**REQUIRED ACTION**
Report the count of lines holding "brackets" in the records, with no other words.

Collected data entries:
━━━━━━━━

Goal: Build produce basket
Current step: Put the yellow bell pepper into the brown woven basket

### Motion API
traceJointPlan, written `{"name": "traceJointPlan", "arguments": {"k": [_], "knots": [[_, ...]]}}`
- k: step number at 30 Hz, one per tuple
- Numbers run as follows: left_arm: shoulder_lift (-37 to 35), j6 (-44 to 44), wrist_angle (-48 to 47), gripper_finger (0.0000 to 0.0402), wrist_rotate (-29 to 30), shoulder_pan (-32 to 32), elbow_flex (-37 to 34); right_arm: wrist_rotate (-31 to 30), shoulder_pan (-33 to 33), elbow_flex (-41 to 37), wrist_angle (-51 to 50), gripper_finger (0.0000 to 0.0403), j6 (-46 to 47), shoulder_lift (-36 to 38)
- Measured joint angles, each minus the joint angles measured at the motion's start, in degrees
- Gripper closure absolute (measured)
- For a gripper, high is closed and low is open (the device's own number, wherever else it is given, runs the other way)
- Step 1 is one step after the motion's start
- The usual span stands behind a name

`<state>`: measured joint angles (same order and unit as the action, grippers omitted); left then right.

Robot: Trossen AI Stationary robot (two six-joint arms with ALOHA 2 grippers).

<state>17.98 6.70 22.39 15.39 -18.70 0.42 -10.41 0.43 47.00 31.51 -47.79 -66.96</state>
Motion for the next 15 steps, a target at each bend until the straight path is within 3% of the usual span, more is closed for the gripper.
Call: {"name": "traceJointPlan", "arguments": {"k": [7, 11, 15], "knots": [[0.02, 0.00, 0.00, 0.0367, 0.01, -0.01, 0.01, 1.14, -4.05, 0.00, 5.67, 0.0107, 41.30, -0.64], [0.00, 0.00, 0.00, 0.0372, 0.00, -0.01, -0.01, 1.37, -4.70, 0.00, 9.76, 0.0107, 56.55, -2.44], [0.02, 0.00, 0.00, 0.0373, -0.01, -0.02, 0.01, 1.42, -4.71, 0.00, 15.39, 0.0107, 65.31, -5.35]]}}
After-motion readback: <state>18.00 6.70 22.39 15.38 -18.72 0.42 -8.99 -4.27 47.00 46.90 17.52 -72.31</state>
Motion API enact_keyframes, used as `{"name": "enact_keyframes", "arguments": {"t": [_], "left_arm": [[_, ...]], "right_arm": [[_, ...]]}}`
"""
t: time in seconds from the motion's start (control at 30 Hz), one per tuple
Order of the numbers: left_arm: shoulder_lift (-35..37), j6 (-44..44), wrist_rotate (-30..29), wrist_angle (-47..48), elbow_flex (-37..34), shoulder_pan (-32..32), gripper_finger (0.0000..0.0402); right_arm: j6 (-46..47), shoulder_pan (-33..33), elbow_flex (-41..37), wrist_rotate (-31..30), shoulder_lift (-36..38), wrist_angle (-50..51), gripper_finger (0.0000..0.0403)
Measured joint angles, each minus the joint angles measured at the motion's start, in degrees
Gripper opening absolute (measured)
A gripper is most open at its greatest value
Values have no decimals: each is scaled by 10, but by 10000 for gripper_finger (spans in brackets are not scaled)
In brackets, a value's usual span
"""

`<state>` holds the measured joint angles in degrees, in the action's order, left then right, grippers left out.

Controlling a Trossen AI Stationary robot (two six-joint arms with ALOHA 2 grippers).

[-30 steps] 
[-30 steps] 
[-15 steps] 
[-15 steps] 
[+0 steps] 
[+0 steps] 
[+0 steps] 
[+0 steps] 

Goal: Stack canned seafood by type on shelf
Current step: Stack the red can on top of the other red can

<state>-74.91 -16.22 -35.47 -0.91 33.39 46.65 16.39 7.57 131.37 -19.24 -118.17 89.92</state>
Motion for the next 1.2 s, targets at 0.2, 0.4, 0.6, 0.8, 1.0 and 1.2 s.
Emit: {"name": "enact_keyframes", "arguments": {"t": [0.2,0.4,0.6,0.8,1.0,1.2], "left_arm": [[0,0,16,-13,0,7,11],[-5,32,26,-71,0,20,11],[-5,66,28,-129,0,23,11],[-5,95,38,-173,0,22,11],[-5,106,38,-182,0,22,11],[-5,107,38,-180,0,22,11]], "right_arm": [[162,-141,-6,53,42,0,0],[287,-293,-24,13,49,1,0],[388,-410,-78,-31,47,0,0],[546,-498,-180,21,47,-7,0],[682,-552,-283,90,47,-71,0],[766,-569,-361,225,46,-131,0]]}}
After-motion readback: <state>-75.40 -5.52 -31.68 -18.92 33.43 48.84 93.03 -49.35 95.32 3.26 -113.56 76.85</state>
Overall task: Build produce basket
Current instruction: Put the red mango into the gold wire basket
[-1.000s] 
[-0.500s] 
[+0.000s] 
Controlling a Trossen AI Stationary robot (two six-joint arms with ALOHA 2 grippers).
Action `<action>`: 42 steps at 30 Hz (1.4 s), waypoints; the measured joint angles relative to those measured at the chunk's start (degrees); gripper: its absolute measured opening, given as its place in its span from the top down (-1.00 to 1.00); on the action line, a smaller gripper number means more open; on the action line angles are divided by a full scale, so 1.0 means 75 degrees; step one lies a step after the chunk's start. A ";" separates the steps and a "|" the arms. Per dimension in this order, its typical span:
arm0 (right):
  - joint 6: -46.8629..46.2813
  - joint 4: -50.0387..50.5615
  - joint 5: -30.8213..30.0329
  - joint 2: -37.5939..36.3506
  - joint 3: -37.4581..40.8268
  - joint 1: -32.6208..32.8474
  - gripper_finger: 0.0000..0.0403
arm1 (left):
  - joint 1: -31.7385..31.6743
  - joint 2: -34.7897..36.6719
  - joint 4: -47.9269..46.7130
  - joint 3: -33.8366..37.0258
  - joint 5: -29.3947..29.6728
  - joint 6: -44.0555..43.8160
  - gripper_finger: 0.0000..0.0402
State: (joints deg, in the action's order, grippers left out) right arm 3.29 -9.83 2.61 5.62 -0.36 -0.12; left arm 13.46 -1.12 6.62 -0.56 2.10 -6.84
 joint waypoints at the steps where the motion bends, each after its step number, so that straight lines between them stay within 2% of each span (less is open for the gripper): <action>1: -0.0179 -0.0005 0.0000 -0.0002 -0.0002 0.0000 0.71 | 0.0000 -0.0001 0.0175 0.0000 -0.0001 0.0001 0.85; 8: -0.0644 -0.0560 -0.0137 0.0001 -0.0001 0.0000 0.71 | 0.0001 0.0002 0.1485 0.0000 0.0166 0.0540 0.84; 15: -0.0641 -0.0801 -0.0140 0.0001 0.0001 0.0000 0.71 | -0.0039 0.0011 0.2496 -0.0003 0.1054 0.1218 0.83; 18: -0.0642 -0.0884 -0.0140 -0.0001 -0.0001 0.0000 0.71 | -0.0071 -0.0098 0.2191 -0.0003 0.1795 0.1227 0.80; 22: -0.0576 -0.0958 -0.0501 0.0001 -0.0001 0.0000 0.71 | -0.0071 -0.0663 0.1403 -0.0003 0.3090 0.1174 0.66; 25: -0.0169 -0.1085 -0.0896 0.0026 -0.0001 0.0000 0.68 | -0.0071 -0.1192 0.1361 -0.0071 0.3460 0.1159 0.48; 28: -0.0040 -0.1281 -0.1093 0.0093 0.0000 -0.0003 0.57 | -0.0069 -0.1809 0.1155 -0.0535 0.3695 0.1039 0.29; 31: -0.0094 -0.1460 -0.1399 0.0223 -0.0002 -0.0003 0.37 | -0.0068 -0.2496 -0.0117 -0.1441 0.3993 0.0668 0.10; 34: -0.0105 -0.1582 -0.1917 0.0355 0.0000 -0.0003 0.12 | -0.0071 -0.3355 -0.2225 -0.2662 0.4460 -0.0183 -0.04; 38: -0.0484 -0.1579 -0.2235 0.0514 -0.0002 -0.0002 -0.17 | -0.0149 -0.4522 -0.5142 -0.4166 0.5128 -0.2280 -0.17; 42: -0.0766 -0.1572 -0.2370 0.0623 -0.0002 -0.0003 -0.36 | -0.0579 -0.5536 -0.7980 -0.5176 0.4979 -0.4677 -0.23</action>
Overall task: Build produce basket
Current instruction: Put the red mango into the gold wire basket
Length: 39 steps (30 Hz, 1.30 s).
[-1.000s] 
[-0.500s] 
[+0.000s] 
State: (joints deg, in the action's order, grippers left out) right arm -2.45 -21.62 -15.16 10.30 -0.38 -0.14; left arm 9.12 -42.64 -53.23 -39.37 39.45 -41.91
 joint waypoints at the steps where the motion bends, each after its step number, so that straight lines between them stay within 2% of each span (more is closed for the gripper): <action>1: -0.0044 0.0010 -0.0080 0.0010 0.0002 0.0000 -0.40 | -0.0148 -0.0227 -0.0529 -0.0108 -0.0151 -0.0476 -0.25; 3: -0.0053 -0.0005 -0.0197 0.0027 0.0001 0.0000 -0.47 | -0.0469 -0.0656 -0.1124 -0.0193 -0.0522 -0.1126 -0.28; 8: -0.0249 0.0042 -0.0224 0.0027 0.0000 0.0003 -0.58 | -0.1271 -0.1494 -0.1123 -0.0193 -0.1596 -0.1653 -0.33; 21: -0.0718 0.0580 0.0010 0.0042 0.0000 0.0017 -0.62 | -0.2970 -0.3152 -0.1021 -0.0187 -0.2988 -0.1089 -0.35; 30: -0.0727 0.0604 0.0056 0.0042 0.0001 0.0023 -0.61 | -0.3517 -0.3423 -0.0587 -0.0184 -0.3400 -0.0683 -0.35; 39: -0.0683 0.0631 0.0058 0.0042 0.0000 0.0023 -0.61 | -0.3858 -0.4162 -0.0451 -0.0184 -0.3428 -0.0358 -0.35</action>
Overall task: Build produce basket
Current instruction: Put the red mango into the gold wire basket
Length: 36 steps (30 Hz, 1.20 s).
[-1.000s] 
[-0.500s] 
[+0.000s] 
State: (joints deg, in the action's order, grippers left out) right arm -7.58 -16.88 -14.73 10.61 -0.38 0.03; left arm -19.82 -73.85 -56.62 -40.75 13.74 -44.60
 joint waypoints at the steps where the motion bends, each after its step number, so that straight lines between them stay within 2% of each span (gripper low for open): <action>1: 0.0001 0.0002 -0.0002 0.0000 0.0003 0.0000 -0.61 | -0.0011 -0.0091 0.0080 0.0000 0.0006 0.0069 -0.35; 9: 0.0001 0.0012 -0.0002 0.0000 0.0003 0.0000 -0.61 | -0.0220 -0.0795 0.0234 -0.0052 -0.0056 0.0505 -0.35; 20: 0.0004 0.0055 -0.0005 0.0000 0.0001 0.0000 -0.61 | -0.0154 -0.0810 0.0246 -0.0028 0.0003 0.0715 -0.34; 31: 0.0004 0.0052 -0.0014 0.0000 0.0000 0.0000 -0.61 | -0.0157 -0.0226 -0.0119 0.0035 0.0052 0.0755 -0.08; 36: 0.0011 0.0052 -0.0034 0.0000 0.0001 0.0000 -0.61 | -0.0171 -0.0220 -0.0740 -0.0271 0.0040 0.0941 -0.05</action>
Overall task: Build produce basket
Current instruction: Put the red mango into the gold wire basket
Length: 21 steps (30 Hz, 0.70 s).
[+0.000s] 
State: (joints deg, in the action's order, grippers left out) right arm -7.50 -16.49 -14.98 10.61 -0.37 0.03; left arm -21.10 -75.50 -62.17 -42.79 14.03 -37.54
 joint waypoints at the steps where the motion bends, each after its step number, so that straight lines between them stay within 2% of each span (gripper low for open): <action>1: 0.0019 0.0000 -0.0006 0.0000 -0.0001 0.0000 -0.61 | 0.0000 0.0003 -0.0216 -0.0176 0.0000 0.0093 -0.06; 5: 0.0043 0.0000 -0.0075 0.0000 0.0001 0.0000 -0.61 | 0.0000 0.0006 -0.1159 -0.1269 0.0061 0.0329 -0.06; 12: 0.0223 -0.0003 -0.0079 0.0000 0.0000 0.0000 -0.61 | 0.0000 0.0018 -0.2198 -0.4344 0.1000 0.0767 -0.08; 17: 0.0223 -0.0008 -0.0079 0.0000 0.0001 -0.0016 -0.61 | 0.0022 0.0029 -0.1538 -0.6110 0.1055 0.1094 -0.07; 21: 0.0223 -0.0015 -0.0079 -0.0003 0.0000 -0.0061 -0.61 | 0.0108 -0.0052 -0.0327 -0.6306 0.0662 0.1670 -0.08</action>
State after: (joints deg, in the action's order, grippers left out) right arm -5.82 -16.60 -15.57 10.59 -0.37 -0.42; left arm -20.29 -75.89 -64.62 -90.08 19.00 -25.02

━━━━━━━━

**RESPONSE**
2